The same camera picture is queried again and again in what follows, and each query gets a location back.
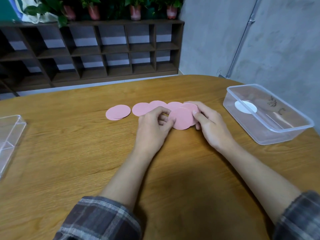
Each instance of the gray wall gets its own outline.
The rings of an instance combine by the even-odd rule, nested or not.
[[[185,0],[180,71],[218,76],[228,72],[256,0]]]
[[[262,0],[255,20],[231,79],[274,92],[320,133],[320,0]]]

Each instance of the dark wood shelving unit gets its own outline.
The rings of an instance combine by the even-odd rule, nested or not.
[[[170,24],[171,41],[157,42],[157,25]],[[123,26],[126,44],[104,45],[99,26]],[[128,27],[148,25],[149,42],[129,43]],[[48,48],[39,26],[50,26],[58,30],[65,47]],[[77,46],[70,27],[91,26],[94,30],[97,45]],[[27,49],[14,50],[6,36],[0,31],[0,93],[53,88],[79,84],[90,84],[118,81],[152,76],[178,74],[182,34],[184,22],[180,20],[111,20],[71,22],[68,26],[58,29],[56,23],[30,24],[0,22],[0,28],[11,28],[19,35]],[[157,62],[157,51],[170,52],[169,61]],[[139,52],[150,52],[150,62],[133,64],[132,56]],[[109,65],[108,55],[127,54],[129,64]],[[85,68],[82,57],[97,56],[103,66]],[[56,58],[71,59],[74,69],[59,70]],[[24,60],[32,62],[40,69],[30,72]]]

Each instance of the hand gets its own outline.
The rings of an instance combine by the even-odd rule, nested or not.
[[[139,117],[136,143],[134,152],[143,154],[152,159],[160,150],[165,139],[174,125],[172,119],[163,114],[170,114],[171,110],[159,106],[154,110]]]
[[[195,125],[197,130],[202,128],[202,133],[208,143],[221,154],[232,149],[237,143],[234,141],[221,115],[201,102],[189,101],[198,106],[201,113],[193,112],[198,121]]]

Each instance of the metal pipe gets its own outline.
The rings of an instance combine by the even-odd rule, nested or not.
[[[253,24],[255,22],[254,18],[256,17],[256,13],[258,11],[258,8],[260,6],[260,3],[261,3],[261,0],[256,0],[255,4],[254,4],[254,7],[253,7],[253,10],[251,12],[251,15],[250,15],[250,18],[248,20],[248,23],[244,29],[244,32],[242,34],[242,37],[241,37],[241,40],[240,40],[240,43],[238,45],[238,48],[237,48],[237,51],[235,52],[234,54],[234,57],[233,57],[233,60],[232,60],[232,63],[230,65],[230,68],[228,70],[228,73],[226,74],[226,78],[230,78],[231,74],[232,74],[232,71],[233,71],[233,68],[236,64],[236,61],[238,59],[238,56],[240,54],[240,51],[242,49],[242,46],[243,46],[243,43],[245,42],[245,39],[247,37],[247,34],[249,32],[249,29],[251,27],[251,24]]]

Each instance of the left hand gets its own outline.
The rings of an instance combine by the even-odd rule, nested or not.
[[[152,159],[160,150],[165,139],[174,125],[172,119],[163,114],[170,114],[171,110],[159,106],[139,117],[136,143],[133,151]]]

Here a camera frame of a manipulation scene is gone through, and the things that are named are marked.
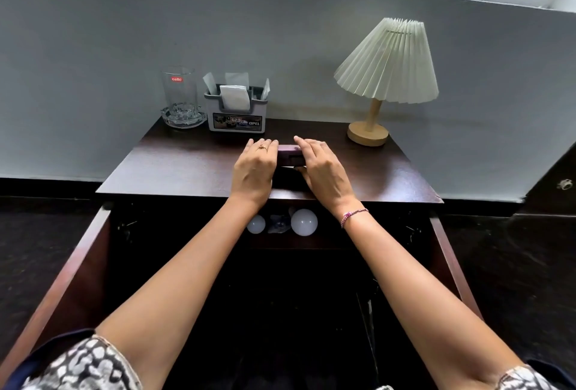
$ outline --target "gray wall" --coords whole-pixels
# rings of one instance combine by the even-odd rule
[[[519,200],[576,140],[572,13],[467,0],[0,0],[0,176],[104,179],[158,117],[168,64],[199,79],[270,77],[270,117],[362,118],[369,102],[332,74],[382,17],[426,23],[440,96],[381,115],[443,197]]]

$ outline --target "braided bracelet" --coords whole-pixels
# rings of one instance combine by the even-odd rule
[[[356,211],[349,211],[349,212],[345,213],[344,217],[342,217],[342,222],[340,222],[340,227],[341,228],[344,227],[344,223],[348,220],[349,217],[351,217],[357,213],[361,213],[363,211],[368,212],[368,209],[367,208],[361,208],[361,209],[356,210]]]

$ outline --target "table lamp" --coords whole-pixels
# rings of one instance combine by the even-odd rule
[[[421,103],[438,97],[424,23],[415,20],[383,19],[334,78],[343,89],[372,99],[366,120],[348,127],[348,137],[364,146],[382,146],[388,138],[376,123],[383,100]]]

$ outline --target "white tissue paper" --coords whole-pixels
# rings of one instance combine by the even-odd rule
[[[218,88],[216,87],[216,81],[214,81],[214,75],[212,75],[212,72],[206,73],[202,79],[204,79],[206,87],[208,87],[208,92],[211,95],[217,95]]]
[[[250,109],[248,91],[243,85],[221,85],[220,93],[224,108],[227,110],[247,111]]]
[[[266,83],[264,84],[264,90],[262,92],[262,96],[260,97],[261,100],[266,100],[268,97],[268,93],[270,93],[270,80],[266,78]]]
[[[243,85],[246,89],[250,88],[248,72],[243,73],[226,73],[224,74],[227,85]]]

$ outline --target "wooden lamp base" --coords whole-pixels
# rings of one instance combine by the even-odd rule
[[[365,121],[352,122],[348,126],[348,138],[363,146],[382,146],[388,138],[388,131],[376,123],[381,100],[372,99],[370,111]]]

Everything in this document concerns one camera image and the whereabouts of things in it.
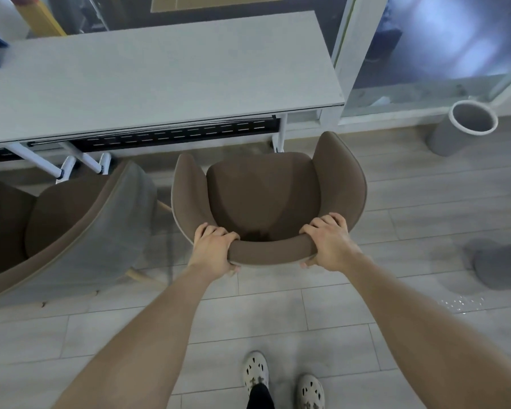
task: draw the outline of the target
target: brown upholstered chair
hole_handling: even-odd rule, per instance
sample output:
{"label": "brown upholstered chair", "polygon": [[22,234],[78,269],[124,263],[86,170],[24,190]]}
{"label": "brown upholstered chair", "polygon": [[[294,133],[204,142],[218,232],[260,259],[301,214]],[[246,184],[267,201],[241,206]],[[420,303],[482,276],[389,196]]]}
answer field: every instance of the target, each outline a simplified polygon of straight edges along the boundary
{"label": "brown upholstered chair", "polygon": [[193,243],[208,222],[235,231],[229,260],[263,266],[297,262],[316,254],[299,235],[314,217],[337,212],[354,228],[365,206],[363,171],[334,132],[324,132],[314,157],[287,152],[239,156],[213,164],[206,175],[190,154],[181,154],[172,187],[172,211]]}
{"label": "brown upholstered chair", "polygon": [[34,197],[0,182],[0,306],[113,284],[151,235],[156,190],[132,162]]}

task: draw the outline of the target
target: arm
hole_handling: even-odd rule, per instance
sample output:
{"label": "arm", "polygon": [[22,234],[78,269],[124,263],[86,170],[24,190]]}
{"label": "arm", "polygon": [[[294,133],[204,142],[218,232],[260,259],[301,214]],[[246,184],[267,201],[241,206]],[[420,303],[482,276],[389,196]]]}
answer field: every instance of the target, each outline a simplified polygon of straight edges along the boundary
{"label": "arm", "polygon": [[230,270],[237,233],[203,224],[177,280],[120,331],[56,402],[69,408],[166,408],[180,373],[193,316],[209,284]]}
{"label": "arm", "polygon": [[392,355],[429,408],[511,408],[511,359],[446,309],[397,280],[350,239],[339,214],[301,232],[318,248],[313,260],[343,273],[358,290]]}

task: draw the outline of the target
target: chair seat cushion
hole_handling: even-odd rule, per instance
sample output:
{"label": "chair seat cushion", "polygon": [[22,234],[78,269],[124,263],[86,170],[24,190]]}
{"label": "chair seat cushion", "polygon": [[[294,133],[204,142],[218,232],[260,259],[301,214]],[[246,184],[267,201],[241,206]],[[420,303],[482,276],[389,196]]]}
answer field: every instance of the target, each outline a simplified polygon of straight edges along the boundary
{"label": "chair seat cushion", "polygon": [[109,176],[70,179],[47,188],[38,197],[25,232],[28,257],[48,247],[88,212]]}
{"label": "chair seat cushion", "polygon": [[216,223],[243,241],[292,238],[320,211],[318,177],[304,153],[230,158],[212,165],[206,178]]}

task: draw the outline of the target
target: gray tile floor
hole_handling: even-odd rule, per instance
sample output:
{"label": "gray tile floor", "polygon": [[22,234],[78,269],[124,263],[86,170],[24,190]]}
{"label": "gray tile floor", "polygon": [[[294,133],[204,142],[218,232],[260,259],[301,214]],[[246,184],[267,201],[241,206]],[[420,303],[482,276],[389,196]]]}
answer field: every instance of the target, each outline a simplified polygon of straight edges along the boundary
{"label": "gray tile floor", "polygon": [[[369,181],[367,210],[353,238],[403,282],[511,355],[511,291],[486,289],[470,269],[474,250],[511,243],[511,121],[504,119],[494,137],[449,158],[426,150],[422,130],[344,136]],[[310,153],[314,144],[289,141],[286,150]],[[198,151],[197,157],[210,164],[235,149]],[[157,156],[140,161],[166,200],[171,171],[159,169],[170,163],[159,165]],[[156,218],[154,231],[137,266],[170,283],[190,246],[170,216]],[[98,295],[0,309],[0,408],[48,408],[90,357],[158,294],[123,278]],[[254,349],[269,361],[279,408],[292,406],[295,378],[303,372],[321,379],[329,409],[422,407],[347,279],[287,265],[245,268],[211,285],[195,316],[169,408],[245,407],[239,370]]]}

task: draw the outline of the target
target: gray plant pot
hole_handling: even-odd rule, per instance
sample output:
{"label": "gray plant pot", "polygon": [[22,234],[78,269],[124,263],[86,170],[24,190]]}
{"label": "gray plant pot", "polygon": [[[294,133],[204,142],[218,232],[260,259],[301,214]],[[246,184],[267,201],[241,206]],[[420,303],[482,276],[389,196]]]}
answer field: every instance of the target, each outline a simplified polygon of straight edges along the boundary
{"label": "gray plant pot", "polygon": [[433,153],[450,156],[494,132],[497,123],[496,113],[487,105],[461,100],[452,105],[447,116],[428,136],[426,144]]}
{"label": "gray plant pot", "polygon": [[475,274],[491,289],[511,289],[511,245],[479,251],[474,259]]}

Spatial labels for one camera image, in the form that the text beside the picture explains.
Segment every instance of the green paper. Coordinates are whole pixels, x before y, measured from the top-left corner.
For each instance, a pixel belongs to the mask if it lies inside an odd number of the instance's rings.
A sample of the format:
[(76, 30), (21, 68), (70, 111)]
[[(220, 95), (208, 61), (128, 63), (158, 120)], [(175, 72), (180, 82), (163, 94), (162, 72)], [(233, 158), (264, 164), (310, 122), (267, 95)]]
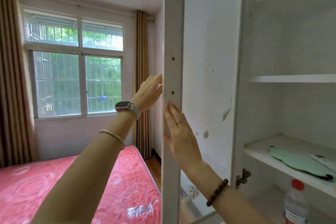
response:
[(269, 147), (269, 151), (274, 158), (281, 160), (291, 168), (320, 176), (323, 179), (330, 179), (330, 176), (332, 176), (332, 172), (328, 168), (311, 159), (310, 156), (300, 155), (272, 146)]

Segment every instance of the metal hinge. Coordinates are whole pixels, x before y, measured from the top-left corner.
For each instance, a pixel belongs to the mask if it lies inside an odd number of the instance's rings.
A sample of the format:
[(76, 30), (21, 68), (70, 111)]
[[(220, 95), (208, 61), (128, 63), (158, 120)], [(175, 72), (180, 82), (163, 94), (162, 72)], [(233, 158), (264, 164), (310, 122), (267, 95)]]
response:
[(243, 174), (240, 178), (239, 175), (236, 176), (236, 186), (235, 189), (239, 189), (239, 186), (241, 184), (246, 184), (247, 183), (247, 178), (251, 176), (251, 172), (247, 171), (245, 168), (243, 169)]

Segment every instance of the curtain rod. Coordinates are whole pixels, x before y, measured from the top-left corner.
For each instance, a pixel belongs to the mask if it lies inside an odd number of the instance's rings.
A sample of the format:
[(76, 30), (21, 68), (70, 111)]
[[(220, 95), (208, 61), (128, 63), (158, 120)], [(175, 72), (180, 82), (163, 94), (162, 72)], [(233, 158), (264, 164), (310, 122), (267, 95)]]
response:
[[(86, 6), (86, 7), (90, 7), (90, 8), (95, 8), (95, 9), (99, 9), (99, 10), (104, 10), (104, 11), (113, 12), (113, 13), (116, 13), (116, 14), (132, 16), (132, 17), (135, 16), (135, 13), (123, 12), (123, 11), (119, 11), (119, 10), (108, 9), (108, 8), (94, 6), (94, 5), (87, 5), (87, 4), (84, 4), (84, 3), (74, 2), (74, 1), (70, 1), (70, 0), (54, 0), (54, 1), (61, 1), (61, 2), (69, 3), (69, 4), (72, 4), (72, 5)], [(154, 16), (147, 16), (147, 19), (150, 20), (150, 21), (154, 21), (155, 17)]]

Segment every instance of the white wardrobe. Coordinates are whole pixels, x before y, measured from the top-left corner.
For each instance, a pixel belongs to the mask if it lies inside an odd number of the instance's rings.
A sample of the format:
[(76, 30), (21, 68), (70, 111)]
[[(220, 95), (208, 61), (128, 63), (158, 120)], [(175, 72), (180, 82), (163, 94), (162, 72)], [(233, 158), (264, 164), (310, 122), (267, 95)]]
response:
[[(164, 11), (163, 101), (181, 105), (204, 160), (233, 187), (248, 170), (239, 190), (275, 224), (292, 179), (308, 224), (336, 223), (336, 173), (322, 180), (268, 149), (336, 163), (336, 0), (165, 0)], [(192, 184), (166, 145), (162, 161), (162, 224), (181, 223)], [(187, 199), (194, 223), (222, 222), (201, 195)]]

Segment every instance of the red bottle cap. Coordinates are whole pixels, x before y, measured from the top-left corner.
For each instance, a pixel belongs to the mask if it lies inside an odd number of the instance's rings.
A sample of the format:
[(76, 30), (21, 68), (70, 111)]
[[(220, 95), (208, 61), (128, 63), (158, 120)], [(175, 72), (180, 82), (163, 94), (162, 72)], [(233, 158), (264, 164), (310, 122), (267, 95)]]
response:
[(299, 180), (292, 180), (292, 187), (299, 191), (303, 191), (305, 189), (304, 183)]

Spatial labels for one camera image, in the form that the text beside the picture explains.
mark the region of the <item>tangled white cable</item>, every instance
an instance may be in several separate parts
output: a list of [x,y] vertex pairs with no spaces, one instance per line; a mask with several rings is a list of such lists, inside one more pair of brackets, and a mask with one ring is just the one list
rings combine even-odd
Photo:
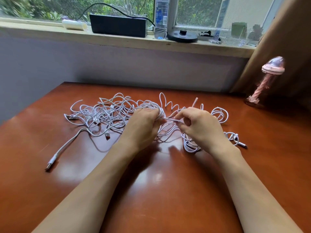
________________
> PROMPT
Retype the entries above exactly. Stop after the line containing "Each instance of the dark", and omit the pictures.

> COMPLETED TASK
The same camera picture is queried again and again in what follows, and each query gets a location back.
Each instance of the gray wall gets its own outline.
The rings of an instance combine by the even-odd rule, nested or not.
[[[185,0],[180,71],[218,76],[228,72],[256,0]]]
[[[262,0],[255,20],[231,79],[274,92],[320,133],[320,0]]]

Each instance of the dark wood shelving unit gets its own outline.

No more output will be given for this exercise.